- [WHAT TO PRODUCE] All the lines below should appear again unchanged, though their pictures should not.

--- SUPPLIED MATERIAL Enclosed Below ---

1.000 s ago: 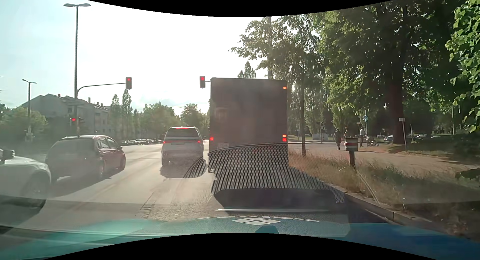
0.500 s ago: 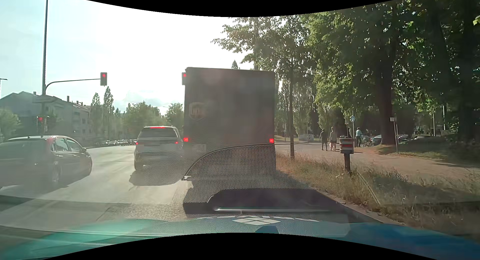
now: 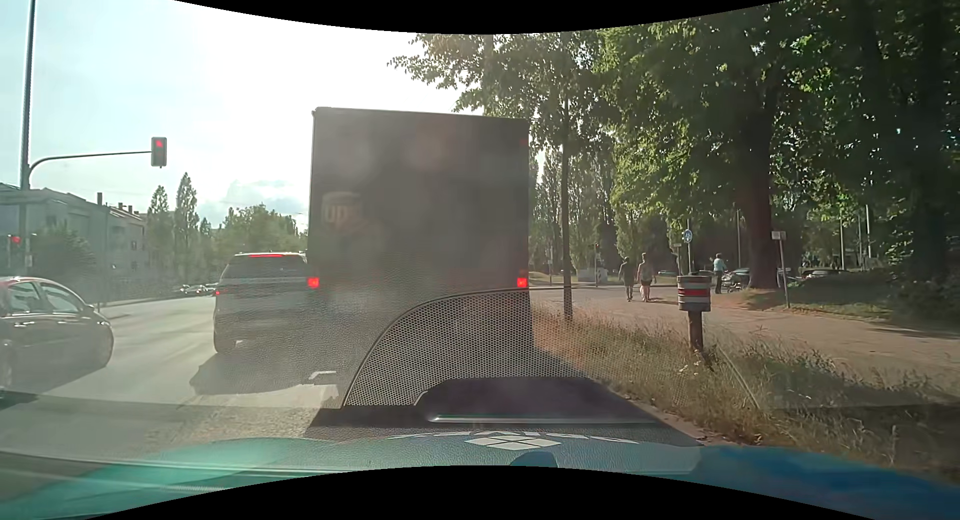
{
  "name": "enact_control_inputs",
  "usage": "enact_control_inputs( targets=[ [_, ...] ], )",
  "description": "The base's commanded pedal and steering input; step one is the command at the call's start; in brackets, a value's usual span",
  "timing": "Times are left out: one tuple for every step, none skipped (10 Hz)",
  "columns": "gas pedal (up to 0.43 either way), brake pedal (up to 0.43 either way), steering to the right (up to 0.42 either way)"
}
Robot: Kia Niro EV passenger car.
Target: Follow the waypoints while adhering to traffic rules and regulations
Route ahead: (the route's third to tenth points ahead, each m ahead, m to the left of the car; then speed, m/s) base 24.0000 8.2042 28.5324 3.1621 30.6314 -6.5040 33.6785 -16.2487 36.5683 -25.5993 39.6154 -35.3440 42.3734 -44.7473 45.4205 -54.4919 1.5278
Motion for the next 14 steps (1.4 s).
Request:
enact_control_inputs(
  targets=[
    [0.000,0.287,0.065],
    [0.000,0.280,0.025],
    [0.000,0.280,-0.018],
    [0.000,0.280,-0.055],
    [0.000,0.280,-0.112],
    [0.000,0.274,-0.158],
    [0.000,0.244,-0.187],
    [0.000,0.220,-0.186],
    [0.000,0.220,-0.176],
    [0.000,0.220,-0.161],
    [0.000,0.220,-0.159],
    [0.000,0.201,-0.159],
    [0.000,0.189,-0.159],
    [0.000,0.189,-0.156]
  ],
)
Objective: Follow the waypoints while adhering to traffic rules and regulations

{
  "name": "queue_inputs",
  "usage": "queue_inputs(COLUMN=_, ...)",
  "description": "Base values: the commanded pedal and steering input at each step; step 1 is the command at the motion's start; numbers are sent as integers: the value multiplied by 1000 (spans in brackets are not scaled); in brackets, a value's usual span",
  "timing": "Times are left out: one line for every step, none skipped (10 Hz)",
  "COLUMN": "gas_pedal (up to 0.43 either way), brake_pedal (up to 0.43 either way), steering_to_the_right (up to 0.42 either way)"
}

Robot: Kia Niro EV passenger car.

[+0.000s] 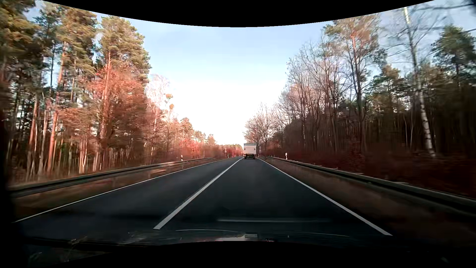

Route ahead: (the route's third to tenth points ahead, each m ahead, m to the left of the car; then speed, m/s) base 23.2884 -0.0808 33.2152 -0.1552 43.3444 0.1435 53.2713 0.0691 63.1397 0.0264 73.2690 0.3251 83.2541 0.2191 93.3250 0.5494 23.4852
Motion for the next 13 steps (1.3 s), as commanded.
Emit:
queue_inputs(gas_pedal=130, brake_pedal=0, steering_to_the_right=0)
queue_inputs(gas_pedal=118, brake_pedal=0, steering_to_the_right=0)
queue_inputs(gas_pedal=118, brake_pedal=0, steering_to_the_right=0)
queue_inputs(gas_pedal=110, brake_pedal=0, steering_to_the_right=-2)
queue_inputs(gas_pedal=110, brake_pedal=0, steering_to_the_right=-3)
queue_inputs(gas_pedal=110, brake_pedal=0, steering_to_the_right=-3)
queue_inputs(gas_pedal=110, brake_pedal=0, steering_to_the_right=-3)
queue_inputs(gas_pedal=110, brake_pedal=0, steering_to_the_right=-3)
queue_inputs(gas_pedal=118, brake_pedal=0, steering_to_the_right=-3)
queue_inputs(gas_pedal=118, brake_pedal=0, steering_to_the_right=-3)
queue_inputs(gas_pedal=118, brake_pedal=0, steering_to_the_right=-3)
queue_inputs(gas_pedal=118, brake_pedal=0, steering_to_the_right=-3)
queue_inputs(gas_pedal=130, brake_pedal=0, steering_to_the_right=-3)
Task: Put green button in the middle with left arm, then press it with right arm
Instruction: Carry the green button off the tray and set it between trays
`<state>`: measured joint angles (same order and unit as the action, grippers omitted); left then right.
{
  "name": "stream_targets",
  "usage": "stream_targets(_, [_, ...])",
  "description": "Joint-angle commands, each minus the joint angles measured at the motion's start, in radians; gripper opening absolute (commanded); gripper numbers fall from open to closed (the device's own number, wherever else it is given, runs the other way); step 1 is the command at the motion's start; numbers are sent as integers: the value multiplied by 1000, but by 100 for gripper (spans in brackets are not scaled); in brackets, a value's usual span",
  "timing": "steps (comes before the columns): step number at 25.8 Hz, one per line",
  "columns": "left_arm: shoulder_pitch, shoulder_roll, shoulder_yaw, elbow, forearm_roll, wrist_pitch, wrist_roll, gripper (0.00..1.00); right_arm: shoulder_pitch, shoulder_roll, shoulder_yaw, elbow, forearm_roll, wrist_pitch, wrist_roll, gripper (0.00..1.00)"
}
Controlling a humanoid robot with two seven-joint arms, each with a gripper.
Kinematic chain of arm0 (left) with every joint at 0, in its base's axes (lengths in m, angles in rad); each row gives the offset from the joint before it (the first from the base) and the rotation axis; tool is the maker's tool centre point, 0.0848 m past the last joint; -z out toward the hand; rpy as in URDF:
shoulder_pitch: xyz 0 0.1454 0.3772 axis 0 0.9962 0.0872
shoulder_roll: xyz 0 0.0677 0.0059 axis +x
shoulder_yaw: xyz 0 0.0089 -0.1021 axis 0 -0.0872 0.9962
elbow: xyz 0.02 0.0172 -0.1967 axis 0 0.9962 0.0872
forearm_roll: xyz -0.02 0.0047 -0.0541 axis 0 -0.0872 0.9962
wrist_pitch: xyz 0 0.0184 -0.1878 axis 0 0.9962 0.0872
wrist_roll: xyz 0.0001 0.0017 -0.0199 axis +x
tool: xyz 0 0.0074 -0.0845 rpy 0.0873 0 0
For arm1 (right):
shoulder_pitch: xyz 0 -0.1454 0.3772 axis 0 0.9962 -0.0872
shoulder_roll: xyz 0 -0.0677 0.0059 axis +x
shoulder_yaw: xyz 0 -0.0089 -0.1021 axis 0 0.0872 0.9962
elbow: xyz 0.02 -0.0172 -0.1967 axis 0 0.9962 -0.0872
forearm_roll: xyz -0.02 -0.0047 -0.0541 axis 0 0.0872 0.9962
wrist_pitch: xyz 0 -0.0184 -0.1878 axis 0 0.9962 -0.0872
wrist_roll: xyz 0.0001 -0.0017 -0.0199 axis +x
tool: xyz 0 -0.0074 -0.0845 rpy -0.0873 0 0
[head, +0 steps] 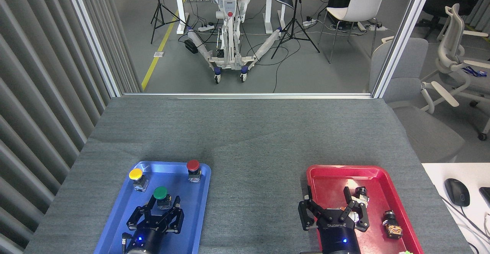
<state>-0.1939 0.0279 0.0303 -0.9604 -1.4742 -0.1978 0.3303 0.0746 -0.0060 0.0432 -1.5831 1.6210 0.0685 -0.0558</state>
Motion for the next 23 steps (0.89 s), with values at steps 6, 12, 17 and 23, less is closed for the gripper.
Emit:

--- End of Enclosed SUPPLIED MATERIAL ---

- [RESULT FOR THIS TASK]
1.000 s ago: 
0.500 s ago: 
now: 
{
  "name": "enact_control_inputs",
  "usage": "enact_control_inputs( targets=[ [_, ...] ], )",
  "description": "The base's commanded pedal and steering input; step one is the command at the call's start; in brackets, a value's usual span",
  "timing": "Times are left out: one tuple for every step, none skipped (10 Hz)",
  "columns": "gas pedal (up to 0.43 either way), brake pedal (up to 0.43 either way), steering to the right (up to 0.42 either way)"
}
Robot: Kia Niro EV passenger car.
Target: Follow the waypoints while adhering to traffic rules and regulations
Route ahead: (the route's third to tenth points ahead, each m ahead, m to the left of the car; then speed, m/s) base 24.0000 8.2042 28.5324 3.1621 30.6314 -6.5040 33.6785 -16.2487 36.5683 -25.5993 39.6154 -35.3440 42.3734 -44.7473 45.4205 -54.4919 1.5278
Motion for the next 14 steps (1.4 s).
Request:
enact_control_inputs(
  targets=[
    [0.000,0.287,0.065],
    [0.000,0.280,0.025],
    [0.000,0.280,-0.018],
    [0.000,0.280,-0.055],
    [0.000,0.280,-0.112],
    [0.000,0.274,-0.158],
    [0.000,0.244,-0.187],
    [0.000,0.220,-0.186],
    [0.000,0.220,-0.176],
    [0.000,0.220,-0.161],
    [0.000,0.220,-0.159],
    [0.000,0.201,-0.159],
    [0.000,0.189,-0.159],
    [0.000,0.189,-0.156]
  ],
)
Objective: Follow the waypoints while adhering to traffic rules and regulations

{
  "name": "queue_inputs",
  "usage": "queue_inputs(COLUMN=_, ...)",
  "description": "Base values: the commanded pedal and steering input at each step; step 1 is the command at the motion's start; numbers are sent as integers: the value multiplied by 1000 (spans in brackets are not scaled); in brackets, a value's usual span",
  "timing": "Times are left out: one line for every step, none skipped (10 Hz)",
  "COLUMN": "gas_pedal (up to 0.43 either way), brake_pedal (up to 0.43 either way), steering_to_the_right (up to 0.42 either way)"
}

Robot: Kia Niro EV passenger car.

[+0.000s] 

Route ahead: (the route's third to tenth points ahead, each m ahead, m to the left of the car; then speed, m/s) base 23.2884 -0.0808 33.2152 -0.1552 43.3444 0.1435 53.2713 0.0691 63.1397 0.0264 73.2690 0.3251 83.2541 0.2191 93.3250 0.5494 23.4852
Motion for the next 13 steps (1.3 s), as commanded.
Emit:
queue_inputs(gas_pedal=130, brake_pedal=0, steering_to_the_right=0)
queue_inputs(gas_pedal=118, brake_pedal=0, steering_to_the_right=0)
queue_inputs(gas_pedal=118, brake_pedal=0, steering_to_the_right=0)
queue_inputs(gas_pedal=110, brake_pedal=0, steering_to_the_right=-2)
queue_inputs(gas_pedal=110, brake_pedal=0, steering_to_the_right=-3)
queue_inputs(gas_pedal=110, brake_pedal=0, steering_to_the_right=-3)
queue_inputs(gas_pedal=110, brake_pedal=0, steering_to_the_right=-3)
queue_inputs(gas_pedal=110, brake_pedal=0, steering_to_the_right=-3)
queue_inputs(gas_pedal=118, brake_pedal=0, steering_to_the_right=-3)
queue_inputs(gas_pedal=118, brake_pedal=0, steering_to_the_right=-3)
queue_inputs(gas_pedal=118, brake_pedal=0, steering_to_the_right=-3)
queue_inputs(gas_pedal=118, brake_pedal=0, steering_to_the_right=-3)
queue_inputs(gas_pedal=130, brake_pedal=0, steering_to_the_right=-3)
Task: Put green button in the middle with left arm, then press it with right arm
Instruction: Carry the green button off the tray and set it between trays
`<state>`: measured joint angles (same order and unit as the action, grippers omitted); left then right.
{
  "name": "stream_targets",
  "usage": "stream_targets(_, [_, ...])",
  "description": "Joint-angle commands, each minus the joint angles measured at the motion's start, in radians; gripper opening absolute (commanded); gripper numbers fall from open to closed (the device's own number, wherever else it is given, runs the other way); step 1 is the command at the motion's start; numbers are sent as integers: the value multiplied by 1000, but by 100 for gripper (spans in brackets are not scaled); in brackets, a value's usual span",
  "timing": "steps (comes before the columns): step number at 25.8 Hz, one per line",
  "columns": "left_arm: shoulder_pitch, shoulder_roll, shoulder_yaw, elbow, forearm_roll, wrist_pitch, wrist_roll, gripper (0.00..1.00); right_arm: shoulder_pitch, shoulder_roll, shoulder_yaw, elbow, forearm_roll, wrist_pitch, wrist_roll, gripper (0.00..1.00)"
}
Controlling a humanoid robot with two seven-joint arms, each with a gripper.
Kinematic chain of arm0 (left) with every joint at 0, in its base's axes (lengths in m, angles in rad); each row gives the offset from the joint before it (the first from the base) and the rotation axis; tool is the maker's tool centre point, 0.0848 m past the last joint; -z out toward the hand; rpy as in URDF:
shoulder_pitch: xyz 0 0.1454 0.3772 axis 0 0.9962 0.0872
shoulder_roll: xyz 0 0.0677 0.0059 axis +x
shoulder_yaw: xyz 0 0.0089 -0.1021 axis 0 -0.0872 0.9962
elbow: xyz 0.02 0.0172 -0.1967 axis 0 0.9962 0.0872
forearm_roll: xyz -0.02 0.0047 -0.0541 axis 0 -0.0872 0.9962
wrist_pitch: xyz 0 0.0184 -0.1878 axis 0 0.9962 0.0872
wrist_roll: xyz 0.0001 0.0017 -0.0199 axis +x
tool: xyz 0 0.0074 -0.0845 rpy 0.0873 0 0
For arm1 (right):
shoulder_pitch: xyz 0 -0.1454 0.3772 axis 0 0.9962 -0.0872
shoulder_roll: xyz 0 -0.0677 0.0059 axis +x
shoulder_yaw: xyz 0 -0.0089 -0.1021 axis 0 0.0872 0.9962
elbow: xyz 0.02 -0.0172 -0.1967 axis 0 0.9962 -0.0872
forearm_roll: xyz -0.02 -0.0047 -0.0541 axis 0 0.0872 0.9962
wrist_pitch: xyz 0 -0.0184 -0.1878 axis 0 0.9962 -0.0872
wrist_roll: xyz 0.0001 -0.0017 -0.0199 axis +x
tool: xyz 0 -0.0074 -0.0845 rpy -0.0873 0 0
[head, +0 steps] 
<state>-0.1939 0.0279 0.0303 -0.9604 -1.4742 -0.1978 0.3303 0.0746 -0.0060 0.0432 -1.5831 1.6210 0.0685 -0.0558</state>
Motion for the next 23 steps (0.89 s), with values at steps 6, 12, 17 and 23, less is closed for the gripper.
Emit:

No more output is given for this exercise.